Launching Tech for Abundance in NYC
Join the WhatsApp group, commerce wins, book review, secondary sales
On Wednesday night I teamed up with Abundance NY, Lux Capital, and Company Ventures to host our first Tech For Abundance event. This was a small event but we had >700 people sign up to join which was totally nuts and just speaks to the enthusiasm for productive political engagement right now.
New York City is in flux, politically and technologically. Old paradigms of liberal governance are being challenged by adherents of abundance as AI disrupts industries. The city should be a great place to build a business AND should take full advantage of our entrepreneurial spirit to make government work better.
We had a great panel with people working every day on these issues
Andrew Staniforth, co-founder and CEO of Assembly OSM (modular housing)
Zach Long, co-founder and CEO of Conductor AI (government forms/approvals)
Shaina Horowitz, Director at NYC Climate Exchange (climate
This was also the launch of the Abundance Tech Whatsapp group. We’ll be running a group for abundance-minded builders across the NY startup and tech universe. I’m really excited to bring this network together and hope you’ll join ANY to sign up.
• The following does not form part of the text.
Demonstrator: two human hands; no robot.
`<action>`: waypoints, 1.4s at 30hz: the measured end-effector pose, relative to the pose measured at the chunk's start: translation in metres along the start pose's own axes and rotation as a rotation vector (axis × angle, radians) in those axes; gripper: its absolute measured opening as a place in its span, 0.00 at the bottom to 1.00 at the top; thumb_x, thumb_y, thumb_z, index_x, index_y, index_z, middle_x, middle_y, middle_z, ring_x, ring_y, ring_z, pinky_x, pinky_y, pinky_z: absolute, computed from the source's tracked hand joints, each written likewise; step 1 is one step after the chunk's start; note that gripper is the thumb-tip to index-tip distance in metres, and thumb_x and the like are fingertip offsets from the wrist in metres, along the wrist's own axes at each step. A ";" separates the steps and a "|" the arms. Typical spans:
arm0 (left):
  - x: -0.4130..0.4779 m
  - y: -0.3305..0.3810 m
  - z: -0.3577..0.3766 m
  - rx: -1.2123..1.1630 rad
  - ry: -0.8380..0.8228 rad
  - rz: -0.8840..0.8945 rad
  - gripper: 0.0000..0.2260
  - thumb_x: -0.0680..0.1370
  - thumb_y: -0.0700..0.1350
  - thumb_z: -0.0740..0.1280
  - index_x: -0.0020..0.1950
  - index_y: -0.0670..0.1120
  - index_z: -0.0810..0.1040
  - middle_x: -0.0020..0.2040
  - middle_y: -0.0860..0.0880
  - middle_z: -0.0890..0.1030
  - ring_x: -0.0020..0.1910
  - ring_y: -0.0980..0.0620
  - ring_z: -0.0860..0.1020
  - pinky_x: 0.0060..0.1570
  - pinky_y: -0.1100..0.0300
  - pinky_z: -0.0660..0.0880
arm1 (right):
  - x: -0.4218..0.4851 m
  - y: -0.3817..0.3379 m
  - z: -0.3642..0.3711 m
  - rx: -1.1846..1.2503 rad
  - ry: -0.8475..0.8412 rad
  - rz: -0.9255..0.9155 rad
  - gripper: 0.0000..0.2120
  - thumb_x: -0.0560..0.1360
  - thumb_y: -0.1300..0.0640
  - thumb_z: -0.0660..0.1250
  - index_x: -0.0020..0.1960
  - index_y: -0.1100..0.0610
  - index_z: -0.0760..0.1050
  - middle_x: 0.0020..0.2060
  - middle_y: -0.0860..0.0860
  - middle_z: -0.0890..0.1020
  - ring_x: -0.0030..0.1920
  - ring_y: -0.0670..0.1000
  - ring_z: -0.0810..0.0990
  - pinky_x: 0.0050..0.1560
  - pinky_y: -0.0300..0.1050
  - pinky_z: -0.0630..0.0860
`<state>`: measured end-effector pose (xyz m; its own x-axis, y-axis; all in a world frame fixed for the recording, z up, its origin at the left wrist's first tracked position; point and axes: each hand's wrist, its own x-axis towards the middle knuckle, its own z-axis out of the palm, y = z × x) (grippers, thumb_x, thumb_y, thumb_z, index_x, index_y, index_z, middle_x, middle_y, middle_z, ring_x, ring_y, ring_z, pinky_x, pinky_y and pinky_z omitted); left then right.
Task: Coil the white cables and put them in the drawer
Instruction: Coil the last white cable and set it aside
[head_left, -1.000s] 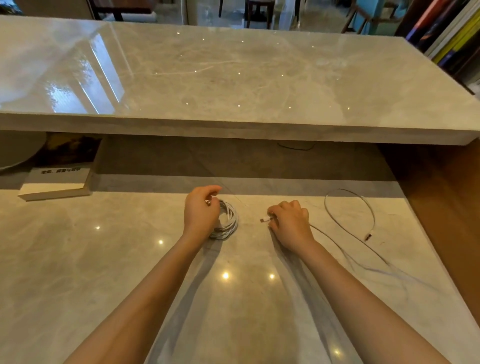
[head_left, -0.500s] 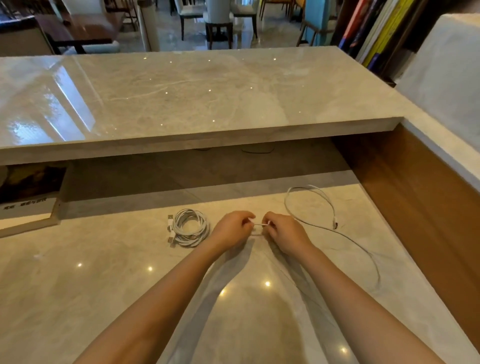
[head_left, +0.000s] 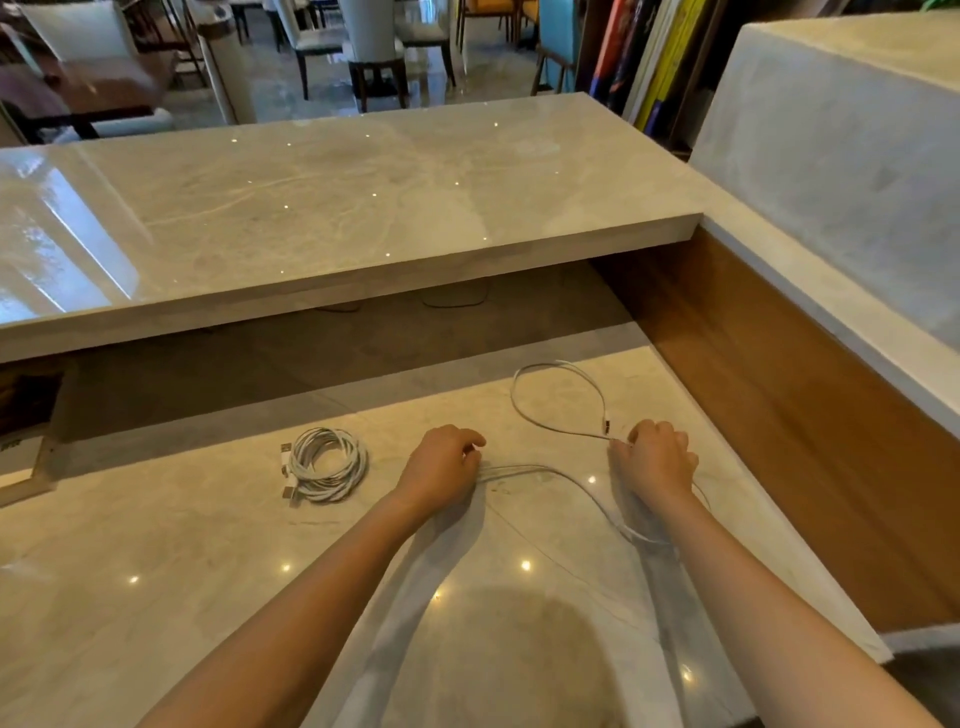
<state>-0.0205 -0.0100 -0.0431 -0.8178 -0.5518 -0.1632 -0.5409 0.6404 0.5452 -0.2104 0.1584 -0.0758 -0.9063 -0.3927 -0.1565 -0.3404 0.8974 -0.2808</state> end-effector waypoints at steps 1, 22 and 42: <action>0.001 0.004 0.000 -0.001 0.017 0.006 0.13 0.79 0.42 0.59 0.61 0.46 0.78 0.59 0.46 0.79 0.56 0.49 0.75 0.54 0.61 0.71 | 0.001 0.000 0.000 0.025 0.034 -0.021 0.17 0.78 0.46 0.58 0.54 0.59 0.74 0.55 0.57 0.76 0.58 0.58 0.70 0.55 0.53 0.66; 0.006 0.157 -0.018 -1.360 0.132 -0.325 0.09 0.81 0.38 0.52 0.50 0.40 0.71 0.32 0.48 0.72 0.31 0.52 0.72 0.38 0.59 0.76 | -0.073 -0.009 -0.059 0.468 0.312 -0.693 0.11 0.73 0.46 0.65 0.43 0.54 0.75 0.39 0.48 0.77 0.42 0.48 0.73 0.42 0.39 0.69; -0.133 0.136 -0.150 -1.009 -0.774 0.191 0.13 0.81 0.46 0.54 0.44 0.43 0.74 0.24 0.52 0.64 0.21 0.58 0.58 0.18 0.67 0.53 | -0.148 -0.070 -0.165 0.835 -0.376 -0.833 0.18 0.78 0.43 0.48 0.57 0.44 0.75 0.56 0.39 0.78 0.57 0.33 0.73 0.61 0.32 0.67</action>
<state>0.0446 0.0702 0.1759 -0.9497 0.1732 -0.2610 -0.2933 -0.1987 0.9352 -0.0936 0.1868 0.1232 -0.3155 -0.9392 0.1357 -0.3892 -0.0024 -0.9212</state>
Challenges to cost of living, quality of life, and good government make it hard to build and thrive in NY. Housing, transit, and safety all work against dynamism. They make it harder to find and attract talent to New York. There is a huge groundswell of energy to change that and there is a ton of latent potential among entrepreneurs and operators in New York be part of the soltuion.
It’s particularly cool to see people come together across the political spectrum. We had people in attendance ranging from DSA members to the Manhattan Institute. We don’t need to agree on everything to work together and the crises facing New York require coalition building across those kinds of divides.
The fight is now and we are winning.
You can read more about the event and the current moment/movement in Business Insider.
Commerce (and incentives) always wins
This tweet from Jordy feels like a portend of things and sentiment to come
Every white collar professional in a "time and materials" business is thinking the same thing. Approximately: if we bill hourly but get tasks done much faster we lose money.
Obviously this isn't really true, at least not on a macro level. If you become much more productive, you either make up the difference by doing more work and/or by charging much more money for your newly better output. Maybe both. A law firm client should be willing to pay more per hour for better work done much faster. Everyone wins.
But on the micro level (the firm, individual manager, or customer relationship), this fear makes a lot of sense. Well-established pricing schemes are sticky, especially when they govern valuable longstanding relationships. And changing a business model altogether is nearly impossible. Every institutional fiber will resist it until it's too late.
These incumbent firms who are not just passively but actively resistant to wholesale change represent great targets for startups, across many services categories. The incumbents will eventually get disrupted by AI-forward new entrants that have better offerings and are able to innovate on pricing with flat rate, subscription, or usage-based models
This is a textbook case of an innovator's dilemma. So textbook as to be boring! The newcomers will start at the bottom of the market making it easy to ignore them for a while. There will be new behemoths and business models aligned with AI and increased productivity.
Prices go down, margins and volumes go up, commerce wins. Commerce always wins.
I Read
Blindsight by Peter Watts. This was a great hard sci fi with some fun random bits (for some reason there are vampires but it works) It’s got a genuinely great take on alien life and first contact. Without spoiling much (the discovery is a lot of fun): something so incomprehensible to us and us to them that our mere existence might be perceived as an act of aggression. And it also goes deep into the idea of “the Chinese room” which is both an important plot device and a super rich, challenging way to think about consciousness, empathy, and sentient AI.
“It's a fallacy really, it's an argument that supposedly puts the lie to Turing tests. You stick some guy in a closed room. Sheets with strange squiggles come in through a slot in the wall. He's got access to this huge database of squiggles just like it, and a bunch of rules to tell him how to put those squiggles together.”
Does that mean he speaks Chinese? No. But does the system? Yes? At the very least, it’s a claim against the Turing test as being useful which feels really relevant right now!
The Mothership Vortex: An Investigation Into the Firm at the Heart of the Democratic Spam Machine. All those “Joe Biden needs $10 right now or America is lost” texts basically prop up a consultant network and don’t raise any money for anything real. This is just the grossest form of scam and predation because it actively gets in the way of progress and reduces trust. And the DNC is letting it happen.
The Secondary Deal Etiquette Keeping VCs From Cashing Out of Startups. I talked to Business Insider about the changing norms around secondary transactions in venture. The tl;dr is that if “private is the new public” then private market secondary sales will be the new normal, even if the culture hasn’t totally caught up to that reality yet. Actual volumes are quite low for now but there’s nothing evil about selling. Ultimately that’s the business!